- ABOUT THIS EXERCISE
Whenever a line of the data below holds the string "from", copy that line.

- INFORMATION SHOWN
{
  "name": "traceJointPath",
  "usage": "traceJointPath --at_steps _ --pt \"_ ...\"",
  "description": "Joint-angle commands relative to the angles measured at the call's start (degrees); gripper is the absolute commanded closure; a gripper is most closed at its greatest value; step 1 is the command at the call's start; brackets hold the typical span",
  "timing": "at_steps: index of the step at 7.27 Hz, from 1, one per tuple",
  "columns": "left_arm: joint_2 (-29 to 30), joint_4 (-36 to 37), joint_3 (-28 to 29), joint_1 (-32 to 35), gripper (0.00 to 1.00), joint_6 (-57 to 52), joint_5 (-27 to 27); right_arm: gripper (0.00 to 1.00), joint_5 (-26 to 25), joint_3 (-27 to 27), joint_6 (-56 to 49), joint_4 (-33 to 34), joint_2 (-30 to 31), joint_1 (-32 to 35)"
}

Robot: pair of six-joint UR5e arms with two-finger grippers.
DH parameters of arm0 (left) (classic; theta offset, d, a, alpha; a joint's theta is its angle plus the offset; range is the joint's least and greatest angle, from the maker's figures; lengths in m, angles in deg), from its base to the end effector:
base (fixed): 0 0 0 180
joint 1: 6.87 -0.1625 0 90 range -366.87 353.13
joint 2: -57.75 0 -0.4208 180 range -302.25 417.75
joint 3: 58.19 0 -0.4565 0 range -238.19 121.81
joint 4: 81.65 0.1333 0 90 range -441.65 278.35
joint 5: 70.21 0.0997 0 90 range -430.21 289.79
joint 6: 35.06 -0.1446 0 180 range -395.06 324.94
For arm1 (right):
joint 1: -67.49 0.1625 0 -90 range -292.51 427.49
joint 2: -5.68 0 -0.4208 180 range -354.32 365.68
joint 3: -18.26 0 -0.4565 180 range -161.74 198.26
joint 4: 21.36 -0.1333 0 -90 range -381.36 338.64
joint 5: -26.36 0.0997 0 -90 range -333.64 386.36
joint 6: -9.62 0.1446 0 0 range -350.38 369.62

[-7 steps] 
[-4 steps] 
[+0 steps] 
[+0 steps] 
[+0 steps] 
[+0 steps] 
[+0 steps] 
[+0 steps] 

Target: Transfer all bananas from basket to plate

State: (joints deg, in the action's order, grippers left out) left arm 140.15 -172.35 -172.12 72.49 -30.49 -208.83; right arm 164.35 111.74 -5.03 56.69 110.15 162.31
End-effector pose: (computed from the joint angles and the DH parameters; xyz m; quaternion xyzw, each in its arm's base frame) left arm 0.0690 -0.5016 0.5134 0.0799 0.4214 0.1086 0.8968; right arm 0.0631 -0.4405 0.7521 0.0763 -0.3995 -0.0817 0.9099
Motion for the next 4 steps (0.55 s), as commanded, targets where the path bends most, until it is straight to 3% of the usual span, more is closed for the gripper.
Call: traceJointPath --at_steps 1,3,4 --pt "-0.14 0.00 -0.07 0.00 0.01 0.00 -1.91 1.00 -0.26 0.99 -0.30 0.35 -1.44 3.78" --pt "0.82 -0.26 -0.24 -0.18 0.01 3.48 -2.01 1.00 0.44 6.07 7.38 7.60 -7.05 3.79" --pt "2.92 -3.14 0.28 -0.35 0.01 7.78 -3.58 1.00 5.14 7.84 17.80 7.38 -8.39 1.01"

- SOLUTION TO THE EXERCISE
  "timing": "at_steps: index of the step at 7.27 Hz, from 1, one per tuple",
DH parameters of arm0 (left) (classic; theta offset, d, a, alpha; a joint's theta is its angle plus the offset; range is the joint's least and greatest angle, from the maker's figures; lengths in m, angles in deg), from its base to the end effector:
Target: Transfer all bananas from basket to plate
End-effector pose: (computed from the joint angles and the DH parameters; xyz m; quaternion xyzw, each in its arm's base frame) left arm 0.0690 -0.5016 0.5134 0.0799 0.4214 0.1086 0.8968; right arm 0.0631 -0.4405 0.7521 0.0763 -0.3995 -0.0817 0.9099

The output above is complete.